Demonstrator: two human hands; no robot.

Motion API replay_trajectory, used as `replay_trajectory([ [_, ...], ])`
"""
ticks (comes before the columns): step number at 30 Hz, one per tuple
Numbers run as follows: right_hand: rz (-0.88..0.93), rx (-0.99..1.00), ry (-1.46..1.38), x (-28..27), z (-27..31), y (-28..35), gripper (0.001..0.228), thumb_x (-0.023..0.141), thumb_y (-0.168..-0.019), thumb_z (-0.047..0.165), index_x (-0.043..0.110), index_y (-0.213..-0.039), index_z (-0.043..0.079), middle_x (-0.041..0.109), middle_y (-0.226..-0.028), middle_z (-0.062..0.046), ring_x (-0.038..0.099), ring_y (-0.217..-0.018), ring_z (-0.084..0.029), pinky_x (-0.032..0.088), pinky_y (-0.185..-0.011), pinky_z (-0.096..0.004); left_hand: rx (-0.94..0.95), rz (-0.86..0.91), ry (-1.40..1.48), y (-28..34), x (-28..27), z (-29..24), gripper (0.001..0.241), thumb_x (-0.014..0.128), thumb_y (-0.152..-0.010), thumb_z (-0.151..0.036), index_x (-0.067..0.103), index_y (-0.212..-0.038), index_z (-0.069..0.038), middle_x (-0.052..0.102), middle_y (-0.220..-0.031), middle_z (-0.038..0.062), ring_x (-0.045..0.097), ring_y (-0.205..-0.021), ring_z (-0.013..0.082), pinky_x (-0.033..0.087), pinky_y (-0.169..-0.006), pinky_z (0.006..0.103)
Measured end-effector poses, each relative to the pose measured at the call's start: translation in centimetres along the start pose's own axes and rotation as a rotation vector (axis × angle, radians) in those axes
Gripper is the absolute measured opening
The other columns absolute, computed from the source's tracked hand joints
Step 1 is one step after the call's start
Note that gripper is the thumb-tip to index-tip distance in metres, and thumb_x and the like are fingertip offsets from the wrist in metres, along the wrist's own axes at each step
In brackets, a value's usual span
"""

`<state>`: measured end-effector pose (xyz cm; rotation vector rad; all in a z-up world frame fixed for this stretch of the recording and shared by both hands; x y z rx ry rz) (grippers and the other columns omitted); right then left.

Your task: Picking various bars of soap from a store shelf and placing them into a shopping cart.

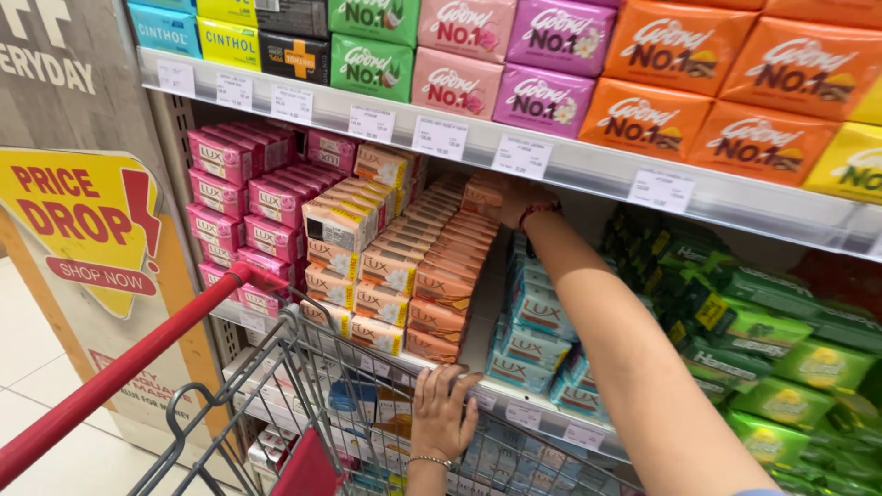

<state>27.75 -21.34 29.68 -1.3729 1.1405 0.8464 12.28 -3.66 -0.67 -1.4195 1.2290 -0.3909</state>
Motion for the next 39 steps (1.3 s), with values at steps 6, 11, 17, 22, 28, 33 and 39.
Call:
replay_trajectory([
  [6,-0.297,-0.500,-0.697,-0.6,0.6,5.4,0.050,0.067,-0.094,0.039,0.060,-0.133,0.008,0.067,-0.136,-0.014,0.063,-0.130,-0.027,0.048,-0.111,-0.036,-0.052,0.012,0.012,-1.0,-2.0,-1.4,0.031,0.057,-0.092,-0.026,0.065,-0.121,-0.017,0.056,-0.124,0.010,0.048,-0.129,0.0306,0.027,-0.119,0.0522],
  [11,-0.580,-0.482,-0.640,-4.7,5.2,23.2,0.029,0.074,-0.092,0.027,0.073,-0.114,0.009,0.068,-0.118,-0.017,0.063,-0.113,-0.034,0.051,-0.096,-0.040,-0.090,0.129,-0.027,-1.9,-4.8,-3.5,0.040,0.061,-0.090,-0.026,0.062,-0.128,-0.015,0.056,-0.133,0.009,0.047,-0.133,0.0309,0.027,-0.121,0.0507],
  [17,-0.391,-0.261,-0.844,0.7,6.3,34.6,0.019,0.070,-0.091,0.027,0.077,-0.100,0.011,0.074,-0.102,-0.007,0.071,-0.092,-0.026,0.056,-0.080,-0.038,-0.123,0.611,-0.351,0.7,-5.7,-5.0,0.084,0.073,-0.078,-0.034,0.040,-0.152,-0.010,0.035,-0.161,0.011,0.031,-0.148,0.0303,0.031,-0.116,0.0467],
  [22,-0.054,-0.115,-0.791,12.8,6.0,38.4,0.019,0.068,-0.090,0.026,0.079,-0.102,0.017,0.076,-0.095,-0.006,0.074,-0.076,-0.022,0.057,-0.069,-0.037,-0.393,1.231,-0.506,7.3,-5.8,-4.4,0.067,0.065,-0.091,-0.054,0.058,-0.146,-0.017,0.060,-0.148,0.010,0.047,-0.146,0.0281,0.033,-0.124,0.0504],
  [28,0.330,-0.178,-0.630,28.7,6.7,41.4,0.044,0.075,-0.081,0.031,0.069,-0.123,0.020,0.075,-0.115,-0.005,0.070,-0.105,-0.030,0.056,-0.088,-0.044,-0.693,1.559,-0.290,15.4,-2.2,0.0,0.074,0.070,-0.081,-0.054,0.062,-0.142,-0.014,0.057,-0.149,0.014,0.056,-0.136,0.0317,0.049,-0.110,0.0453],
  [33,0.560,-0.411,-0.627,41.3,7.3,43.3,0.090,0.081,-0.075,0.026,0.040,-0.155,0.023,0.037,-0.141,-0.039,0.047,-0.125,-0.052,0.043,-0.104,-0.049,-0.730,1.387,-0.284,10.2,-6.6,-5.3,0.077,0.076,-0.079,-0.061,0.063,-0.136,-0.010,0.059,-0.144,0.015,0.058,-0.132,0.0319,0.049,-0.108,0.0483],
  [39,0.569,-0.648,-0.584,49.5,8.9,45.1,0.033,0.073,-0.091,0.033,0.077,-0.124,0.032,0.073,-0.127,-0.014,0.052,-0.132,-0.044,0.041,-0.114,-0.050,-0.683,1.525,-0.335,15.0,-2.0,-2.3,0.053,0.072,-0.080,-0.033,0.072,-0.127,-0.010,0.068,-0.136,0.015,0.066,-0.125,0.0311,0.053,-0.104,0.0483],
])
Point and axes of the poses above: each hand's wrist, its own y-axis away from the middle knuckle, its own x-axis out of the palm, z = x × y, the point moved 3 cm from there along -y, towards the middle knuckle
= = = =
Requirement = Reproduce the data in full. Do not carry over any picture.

Output =
Demonstrator: two human hands; no robot.

Motion API replay_trajectory, used as `replay_trajectory([ [_, ...], ])`
"""
ticks (comes before the columns): step number at 30 Hz, one per tuple
Numbers run as follows: right_hand: rz (-0.88..0.93), rx (-0.99..1.00), ry (-1.46..1.38), x (-28..27), z (-27..31), y (-28..35), gripper (0.001..0.228), thumb_x (-0.023..0.141), thumb_y (-0.168..-0.019), thumb_z (-0.047..0.165), index_x (-0.043..0.110), index_y (-0.213..-0.039), index_z (-0.043..0.079), middle_x (-0.041..0.109), middle_y (-0.226..-0.028), middle_z (-0.062..0.046), ring_x (-0.038..0.099), ring_y (-0.217..-0.018), ring_z (-0.084..0.029), pinky_x (-0.032..0.088), pinky_y (-0.185..-0.011), pinky_z (-0.096..0.004); left_hand: rx (-0.94..0.95), rz (-0.86..0.91), ry (-1.40..1.48), y (-28..34), x (-28..27), z (-29..24), gripper (0.001..0.241), thumb_x (-0.014..0.128), thumb_y (-0.152..-0.010), thumb_z (-0.151..0.036), index_x (-0.067..0.103), index_y (-0.212..-0.038), index_z (-0.069..0.038), middle_x (-0.052..0.102), middle_y (-0.220..-0.031), middle_z (-0.038..0.062), ring_x (-0.045..0.097), ring_y (-0.205..-0.021), ring_z (-0.013..0.082), pinky_x (-0.033..0.087), pinky_y (-0.169..-0.006), pinky_z (0.006..0.103)
Measured end-effector poses, each relative to the pose measured at the call's start: translation in centimetres along the start pose's own axes and rotation as a rotation vector (axis × angle, radians) in those axes
Gripper is the absolute measured opening
The other columns absolute, computed from the source's tracked hand joints
Step 1 is one step after the call's start
Note that gripper is the thumb-tip to index-tip distance in metres, and thumb_x and the like are fingertip offsets from the wrist in metres, along the wrist's own axes at each step
In brackets, a value's usual span
"""

`<state>`: measured end-effector pose (xyz cm; rotation vector rad; all in a z-up world frame fixed for this stretch of the recording and shared by both hands; x y z rx ry rz) (grippers and the other columns omitted); right then left.

Your task: Picking various bars of soap from a store shelf and placing them into a shopping cart.


<state>27.75 -21.34 29.68 -1.3729 1.1405 0.8464 12.28 -3.66 -0.67 -1.4195 1.2290 -0.3909</state>
Motion for the next 39 steps (1.3 s), with values at steps 6, 11, 17, 22, 28, 33 and 39.
Call:
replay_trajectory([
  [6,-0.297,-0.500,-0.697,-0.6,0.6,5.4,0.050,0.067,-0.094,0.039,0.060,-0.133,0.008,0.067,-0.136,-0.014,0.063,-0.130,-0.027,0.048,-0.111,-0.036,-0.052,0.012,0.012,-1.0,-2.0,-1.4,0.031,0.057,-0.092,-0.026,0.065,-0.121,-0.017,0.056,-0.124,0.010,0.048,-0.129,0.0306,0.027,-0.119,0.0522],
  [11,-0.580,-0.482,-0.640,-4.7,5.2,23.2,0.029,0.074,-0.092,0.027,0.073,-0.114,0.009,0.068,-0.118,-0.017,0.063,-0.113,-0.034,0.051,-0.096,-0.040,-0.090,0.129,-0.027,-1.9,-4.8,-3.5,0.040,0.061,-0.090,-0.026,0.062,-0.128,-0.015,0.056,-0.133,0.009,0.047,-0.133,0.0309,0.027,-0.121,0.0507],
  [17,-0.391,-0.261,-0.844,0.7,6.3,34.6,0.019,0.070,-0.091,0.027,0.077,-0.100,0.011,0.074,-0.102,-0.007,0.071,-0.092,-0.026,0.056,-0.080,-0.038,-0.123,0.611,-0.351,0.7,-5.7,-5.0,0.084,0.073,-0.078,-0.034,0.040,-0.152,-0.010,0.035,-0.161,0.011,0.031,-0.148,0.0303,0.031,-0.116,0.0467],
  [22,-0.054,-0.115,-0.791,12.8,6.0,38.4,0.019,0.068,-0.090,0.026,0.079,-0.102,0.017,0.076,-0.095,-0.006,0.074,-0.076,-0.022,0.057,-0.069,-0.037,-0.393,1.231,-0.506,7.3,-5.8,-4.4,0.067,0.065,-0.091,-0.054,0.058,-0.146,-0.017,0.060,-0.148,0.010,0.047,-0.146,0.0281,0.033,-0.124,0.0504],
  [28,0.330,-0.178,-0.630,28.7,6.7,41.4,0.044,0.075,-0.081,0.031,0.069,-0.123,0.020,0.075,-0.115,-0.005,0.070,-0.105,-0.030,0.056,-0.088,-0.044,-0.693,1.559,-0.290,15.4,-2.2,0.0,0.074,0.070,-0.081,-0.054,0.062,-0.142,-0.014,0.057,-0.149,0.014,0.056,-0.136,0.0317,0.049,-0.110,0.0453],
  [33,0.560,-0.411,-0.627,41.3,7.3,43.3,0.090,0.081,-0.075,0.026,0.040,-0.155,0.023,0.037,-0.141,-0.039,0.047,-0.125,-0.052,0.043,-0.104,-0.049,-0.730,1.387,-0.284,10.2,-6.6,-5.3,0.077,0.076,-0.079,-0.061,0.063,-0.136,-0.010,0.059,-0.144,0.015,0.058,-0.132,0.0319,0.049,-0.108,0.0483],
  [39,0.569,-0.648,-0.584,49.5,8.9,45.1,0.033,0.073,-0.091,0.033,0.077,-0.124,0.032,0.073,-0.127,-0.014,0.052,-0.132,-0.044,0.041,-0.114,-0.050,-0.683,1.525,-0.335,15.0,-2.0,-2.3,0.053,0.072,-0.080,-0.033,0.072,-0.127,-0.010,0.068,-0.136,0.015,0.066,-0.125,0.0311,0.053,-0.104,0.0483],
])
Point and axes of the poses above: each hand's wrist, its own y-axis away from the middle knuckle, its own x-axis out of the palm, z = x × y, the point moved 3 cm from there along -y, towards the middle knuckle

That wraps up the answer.